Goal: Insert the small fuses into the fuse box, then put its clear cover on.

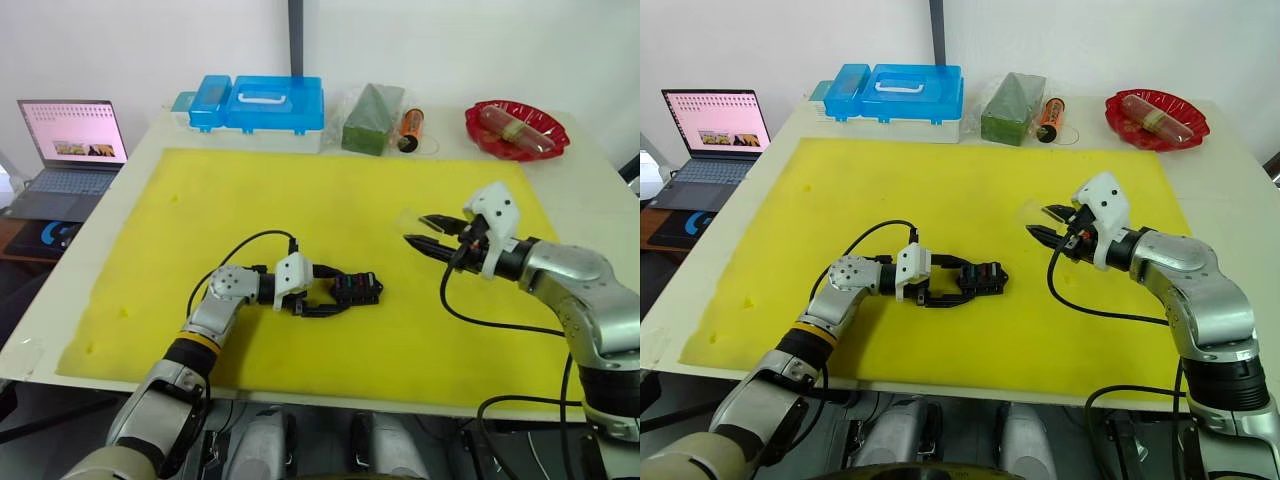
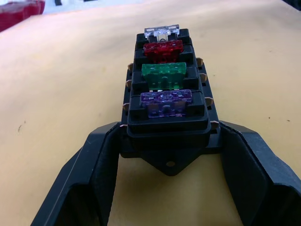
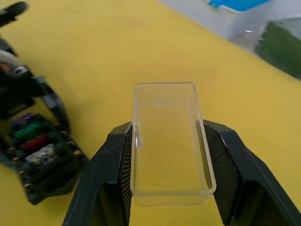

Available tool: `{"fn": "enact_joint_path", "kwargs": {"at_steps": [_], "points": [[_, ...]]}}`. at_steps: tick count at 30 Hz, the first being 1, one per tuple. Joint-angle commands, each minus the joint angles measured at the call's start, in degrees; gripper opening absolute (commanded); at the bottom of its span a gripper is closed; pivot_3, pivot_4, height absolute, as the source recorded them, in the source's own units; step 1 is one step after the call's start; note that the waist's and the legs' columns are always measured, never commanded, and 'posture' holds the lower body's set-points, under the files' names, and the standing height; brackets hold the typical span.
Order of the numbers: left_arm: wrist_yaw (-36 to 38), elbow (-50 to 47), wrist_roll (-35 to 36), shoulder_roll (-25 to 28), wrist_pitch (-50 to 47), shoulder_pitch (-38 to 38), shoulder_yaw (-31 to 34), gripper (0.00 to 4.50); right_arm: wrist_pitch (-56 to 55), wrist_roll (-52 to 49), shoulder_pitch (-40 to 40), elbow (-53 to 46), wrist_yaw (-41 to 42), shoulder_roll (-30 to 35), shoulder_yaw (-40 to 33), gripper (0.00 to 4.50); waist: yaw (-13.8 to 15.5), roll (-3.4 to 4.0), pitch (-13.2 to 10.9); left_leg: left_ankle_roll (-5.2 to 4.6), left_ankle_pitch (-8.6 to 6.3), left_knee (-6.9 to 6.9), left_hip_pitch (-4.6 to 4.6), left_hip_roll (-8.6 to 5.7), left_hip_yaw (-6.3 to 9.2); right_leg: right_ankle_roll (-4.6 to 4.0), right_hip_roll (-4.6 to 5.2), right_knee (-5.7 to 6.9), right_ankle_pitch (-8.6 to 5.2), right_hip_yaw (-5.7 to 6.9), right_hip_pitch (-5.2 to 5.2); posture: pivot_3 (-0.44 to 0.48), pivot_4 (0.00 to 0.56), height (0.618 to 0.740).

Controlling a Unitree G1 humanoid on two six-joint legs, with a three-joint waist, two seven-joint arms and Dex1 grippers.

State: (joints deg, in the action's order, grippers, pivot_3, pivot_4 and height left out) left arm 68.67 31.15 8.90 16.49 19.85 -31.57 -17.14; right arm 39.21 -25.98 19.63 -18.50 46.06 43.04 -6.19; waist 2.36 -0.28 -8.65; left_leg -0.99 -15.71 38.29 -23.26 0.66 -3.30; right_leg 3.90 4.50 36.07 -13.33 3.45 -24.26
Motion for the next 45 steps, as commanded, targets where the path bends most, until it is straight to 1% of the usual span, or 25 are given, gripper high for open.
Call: {"fn": "enact_joint_path", "kwargs": {"at_steps": [1, 2, 9, 14, 17, 21, 25, 30, 33, 35, 37, 42, 45], "points": [[0.8, 2.0, -1.5, -0.9, 0.9, 1.0, -1.1, 4.41, -0.2, -0.9, 1.7, -1.9, 1.7, 1.4, 0.3, 1.81, 0.0, 0.0, 0.0, 0.0, 0.0, 0.0, 0.0, 0.0, 0.01, 0.0, 0.0, 0.0, 0.0, 0.0, 0.0, 0.0, 0.15, 0.74], [0.5, 1.9, -1.4, -1.0, 0.7, 1.2, -0.9, 4.46, -0.1, -1.0, 2.0, -1.9, 1.8, 1.4, 0.6, 1.81, -0.1, 0.0, 0.0, 0.0, 0.0, 0.0, 0.0, 0.0, 0.02, 0.0, 0.0, 0.0, 0.0, 0.0, 0.0, 0.0, 0.15, 0.74], [-3.9, -0.6, -2.0, -2.6, -2.5, 4.1, -0.2, 4.46, 0.9, -2.0, 4.4, -2.8, 4.9, 2.3, 2.9, 1.81, 0.0, 0.01, 0.0, 0.0, 0.0, 0.0, 0.0, 0.0, 0.02, 0.01, 0.02, 0.0, 0.01, 0.0, 0.01, 0.0, 0.15, 0.74], [-6.8, -4.1, -3.4, -3.4, -10.4, 5.4, -1.7, 4.46, 0.3, -1.5, 7.4, -2.1, 8.5, 3.5, 6.5, 1.81, 0.0, 0.04, 0.0, -0.01, 0.0, 0.0, 0.02, -0.02, 0.04, 0.01, 0.05, 0.0, 0.01, 0.02, 0.05, 0.0, 0.15, 0.74], [-8.3, -6.6, -4.6, -3.5, -13.0, 6.1, -2.4, 4.46, -0.3, -1.0, 9.1, -0.8, 9.7, 3.4, 8.1, 1.81, 0.1, 0.07, 0.1, -0.01, 0.0, 0.0, 0.06, -0.03, 0.06, 0.01, 0.04, 0.0, 0.0, 0.02, 0.1, 0.0, 0.15, 0.74], [-9.9, -11.4, -6.6, -2.8, -16.7, 8.5, -3.7, 4.46, -0.6, -1.0, 9.5, -0.8, 10.0, 3.0, 9.1, 1.81, 0.1, 0.06, 0.1, -0.05, -0.03, 0.02, 0.05, -0.1, 0.15, 0.0, 0.13, -0.07, 0.0, 0.08, 0.21, 0.0, 0.15, 0.74], [-10.4, -12.7, -8.1, -2.7, -18.2, 8.8, -4.7, 4.46, -0.8, -1.0, 9.6, -0.7, 10.1, 3.0, 9.5, 1.81, 0.1, 0.07, 0.1, -0.09, -0.05, 0.02, 0.06, -0.11, 0.15, 0.01, 0.16, -0.09, 0.0, 0.07, 0.21, 0.0, 0.15, 0.74], [-9.8, -10.9, -8.6, -4.0, -16.3, 7.2, -5.4, 4.46, -1.1, -0.9, 10.1, 0.2, 10.9, 3.1, 9.8, 1.81, 0.2, 0.07, 0.1, -0.09, -0.05, 0.03, 0.08, -0.13, 0.16, -0.01, 0.18, -0.1, -0.01, 0.09, 0.25, 0.0, 0.15, 0.74], [-9.7, -9.9, -8.8, -4.5, -16.2, 6.6, -5.4, 3.87, -1.5, -0.6, 10.2, 0.7, 11.2, 3.0, 10.0, 1.81, 0.3, 0.07, 0.1, -0.09, -0.05, 0.05, 0.08, -0.17, 0.17, -0.01, 0.2, -0.11, -0.01, 0.1, 0.28, 0.0, 0.15, 0.74], [-9.2, -9.7, -8.6, -4.6, -16.2, 6.6, -5.4, 3.23, -1.6, -0.6, 10.0, 0.8, 11.5, 3.0, 10.1, 1.81, 0.4, 0.07, 0.1, -0.1, -0.06, 0.07, 0.08, -0.18, 0.18, -0.02, 0.21, -0.14, -0.01, 0.1, 0.32, 0.0, 0.15, 0.74], [-8.1, -9.1, -8.3, -4.5, -15.6, 6.0, -5.7, 2.78, -1.8, -0.4, 9.4, 0.7, 12.6, 3.5, 10.6, 1.81, 0.4, 0.07, 0.1, -0.11, -0.06, 0.08, 0.08, -0.19, 0.19, -0.03, 0.23, -0.16, -0.02, 0.1, 0.35, 0.0, 0.15, 0.74], [-5.0, -6.6, -7.5, -3.6, -13.6, 3.7, -5.0, 2.78, -2.9, 0.8, 9.0, 0.7, 15.0, 4.0, 12.7, 1.81, 0.5, 0.07, 0.1, -0.12, -0.07, 0.1, 0.09, -0.2, 0.25, -0.03, 0.24, -0.21, -0.02, 0.16, 0.4, 0.0, 0.15, 0.74], [-0.5, -4.6, -6.2, -2.0, -10.4, 2.4, -4.3, 2.78, -3.9, 1.9, 9.3, 0.9, 16.1, 3.6, 14.6, 1.81, 0.3, 0.07, 0.1, -0.12, -0.07, 0.1, 0.09, -0.19, 0.27, -0.03, 0.23, -0.22, -0.02, 0.18, 0.41, 0.0, 0.15, 0.74]]}}
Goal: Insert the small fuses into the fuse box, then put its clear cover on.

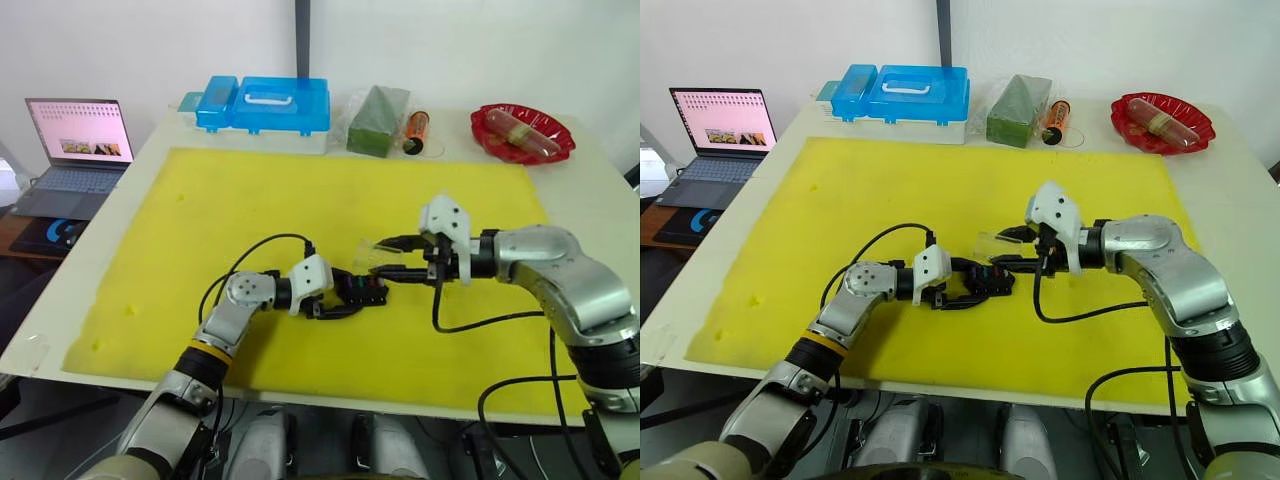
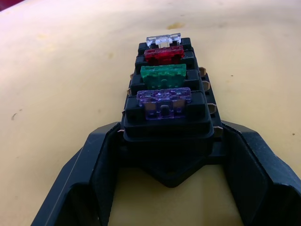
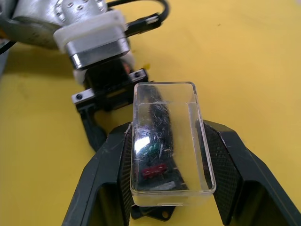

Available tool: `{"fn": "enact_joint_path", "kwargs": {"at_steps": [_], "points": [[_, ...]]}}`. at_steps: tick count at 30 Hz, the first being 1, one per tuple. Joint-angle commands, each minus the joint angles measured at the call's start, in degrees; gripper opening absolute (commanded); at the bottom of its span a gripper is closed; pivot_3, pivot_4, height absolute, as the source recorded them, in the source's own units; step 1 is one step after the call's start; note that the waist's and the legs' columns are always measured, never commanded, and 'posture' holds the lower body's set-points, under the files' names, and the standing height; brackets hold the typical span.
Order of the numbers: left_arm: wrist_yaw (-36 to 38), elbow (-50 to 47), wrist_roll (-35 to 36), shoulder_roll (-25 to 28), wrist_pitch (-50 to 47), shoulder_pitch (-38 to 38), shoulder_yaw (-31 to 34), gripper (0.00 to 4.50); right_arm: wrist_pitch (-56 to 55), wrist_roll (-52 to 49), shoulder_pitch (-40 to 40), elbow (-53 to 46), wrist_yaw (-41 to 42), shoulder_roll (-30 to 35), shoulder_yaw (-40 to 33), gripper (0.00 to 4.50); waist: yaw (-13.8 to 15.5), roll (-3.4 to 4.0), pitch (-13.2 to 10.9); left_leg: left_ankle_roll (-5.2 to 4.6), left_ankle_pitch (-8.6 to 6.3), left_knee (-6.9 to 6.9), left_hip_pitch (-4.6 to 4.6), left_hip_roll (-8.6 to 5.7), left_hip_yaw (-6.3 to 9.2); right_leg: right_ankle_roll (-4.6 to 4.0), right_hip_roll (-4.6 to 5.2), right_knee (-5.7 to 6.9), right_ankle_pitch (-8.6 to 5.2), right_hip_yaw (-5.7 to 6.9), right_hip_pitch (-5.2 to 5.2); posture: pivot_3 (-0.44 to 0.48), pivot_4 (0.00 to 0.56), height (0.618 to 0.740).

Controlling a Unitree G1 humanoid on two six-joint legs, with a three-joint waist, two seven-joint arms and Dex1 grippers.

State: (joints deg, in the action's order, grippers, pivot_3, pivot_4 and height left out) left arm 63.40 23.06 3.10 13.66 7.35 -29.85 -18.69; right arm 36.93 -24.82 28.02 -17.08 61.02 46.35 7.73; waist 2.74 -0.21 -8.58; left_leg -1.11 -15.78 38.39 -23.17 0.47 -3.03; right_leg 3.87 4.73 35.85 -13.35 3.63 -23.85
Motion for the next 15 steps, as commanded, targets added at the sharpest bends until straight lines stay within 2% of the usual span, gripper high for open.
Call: {"fn": "enact_joint_path", "kwargs": {"at_steps": [1, 6, 10, 15], "points": [[6.3, 4.3, -0.1, 1.5, 3.4, 0.2, -2.6, 2.78, -2.0, 1.1, 1.1, -0.4, 1.5, 0.1, 1.3, 1.81, -0.3, 0.0, 0.0, 0.0, 0.0, 0.0, 0.0, 0.01, 0.0, 0.0, 0.0, 0.0, 0.0, 0.01, 0.0, 0.0, 0.15, 0.74], [11.4, 10.2, 1.2, 3.3, 9.7, -2.7, -1.1, 2.78, -3.9, 2.8, 1.0, 0.8, 2.5, -0.3, 3.0, 1.81, -0.7, -0.01, 0.0, -0.03, -0.02, -0.02, -0.01, 0.1, -0.02, 0.02, -0.09, 0.02, 0.01, 0.03, -0.09, 0.0, 0.15, 0.74], [11.9, 16.4, 0.6, 3.4, 13.8, -4.8, -0.5, 2.78, -4.7, 3.7, 0.5, 1.8, 2.1, -1.3, 3.6, 1.81, -0.7, -0.01, 0.0, -0.03, -0.02, -0.03, 0.0, 0.21, -0.04, 0.03, -0.22, 0.16, 0.02, 0.04, -0.18, 0.0, 0.15, 0.74], [12.5, 17.9, 1.2, 2.4, 15.4, -5.6, -0.4, 2.78, -3.1, 2.9, 0.3, 1.2, 1.2, -2.9, 3.4, 1.81, -0.7, -0.01, 0.0, -0.03, -0.02, -0.03, 0.04, 0.27, -0.03, 0.02, -0.28, 0.22, 0.02, 0.06, -0.19, 0.0, 0.15, 0.74]]}}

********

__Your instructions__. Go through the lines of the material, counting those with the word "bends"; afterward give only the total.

__Expected output__. 2